## Work instruction
Only the pictures are dropped; the lines of the material that follow are returned exactly.

[Opening Data provided section]

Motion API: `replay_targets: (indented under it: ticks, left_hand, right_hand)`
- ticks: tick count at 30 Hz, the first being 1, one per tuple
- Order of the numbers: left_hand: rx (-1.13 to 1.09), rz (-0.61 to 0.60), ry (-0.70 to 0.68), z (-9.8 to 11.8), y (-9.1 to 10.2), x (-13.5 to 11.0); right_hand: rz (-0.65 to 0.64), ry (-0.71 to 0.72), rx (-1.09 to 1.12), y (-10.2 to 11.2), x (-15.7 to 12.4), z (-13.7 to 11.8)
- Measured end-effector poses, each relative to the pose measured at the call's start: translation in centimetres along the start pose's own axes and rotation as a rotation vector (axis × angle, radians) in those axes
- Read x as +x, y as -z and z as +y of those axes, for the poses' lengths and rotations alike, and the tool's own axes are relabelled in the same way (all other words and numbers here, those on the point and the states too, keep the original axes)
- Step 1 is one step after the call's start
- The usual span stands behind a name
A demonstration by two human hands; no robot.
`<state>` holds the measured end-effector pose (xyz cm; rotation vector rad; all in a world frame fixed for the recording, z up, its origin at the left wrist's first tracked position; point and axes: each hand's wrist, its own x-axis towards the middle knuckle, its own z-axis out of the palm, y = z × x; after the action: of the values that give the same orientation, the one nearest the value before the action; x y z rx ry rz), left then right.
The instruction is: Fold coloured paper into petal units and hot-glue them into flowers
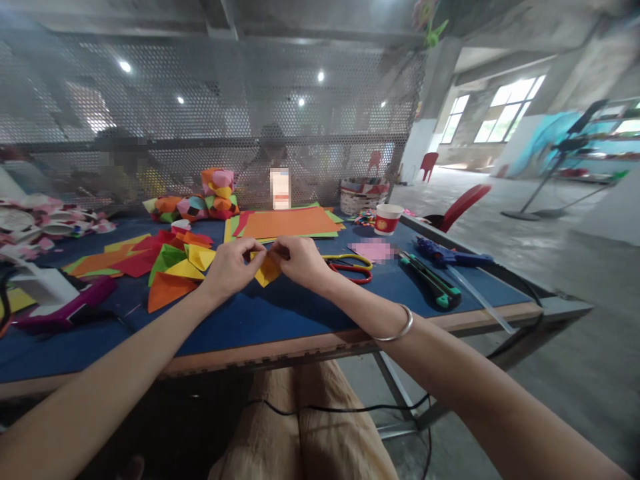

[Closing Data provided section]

## Result of this exercise
Motion API: `replay_targets: (indented under it: ticks, left_hand, right_hand)`
- ticks: tick count at 30 Hz, the first being 1, one per tuple
- Order of the numbers: left_hand: rx (-1.13 to 1.09), rz (-0.61 to 0.60), ry (-0.70 to 0.68), z (-9.8 to 11.8), y (-9.1 to 10.2), x (-13.5 to 11.0); right_hand: rz (-0.65 to 0.64), ry (-0.71 to 0.72), rx (-1.09 to 1.12), y (-10.2 to 11.2), x (-15.7 to 12.4), z (-13.7 to 11.8)
- Measured end-effector poses, each relative to the pose measured at the call's start: translation in centimetres along the start pose's own axes and rotation as a rotation vector (axis × angle, radians) in those axes
- Read x as +x, y as -z and z as +y of those axes, for the poses' lengths and rotations alike, and the tool's own axes are relabelled in the same way (all other words and numbers here, those on the point and the states too, keep the original axes)
- Step 1 is one step after the call's start
- The usual span stands behind a name
A demonstration by two human hands; no robot.
`<state>` holds the measured end-effector pose (xyz cm; rotation vector rad; all in a world frame fixed for the recording, z up, its origin at the left wrist's first tracked position; point and axes: each hand's wrist, its own x-axis towards the middle knuckle, its own z-axis out of the palm, y = z × x; after the action: of the values that give the same orientation, the one nearest the value before the action; x y z rx ry rz), left then right.
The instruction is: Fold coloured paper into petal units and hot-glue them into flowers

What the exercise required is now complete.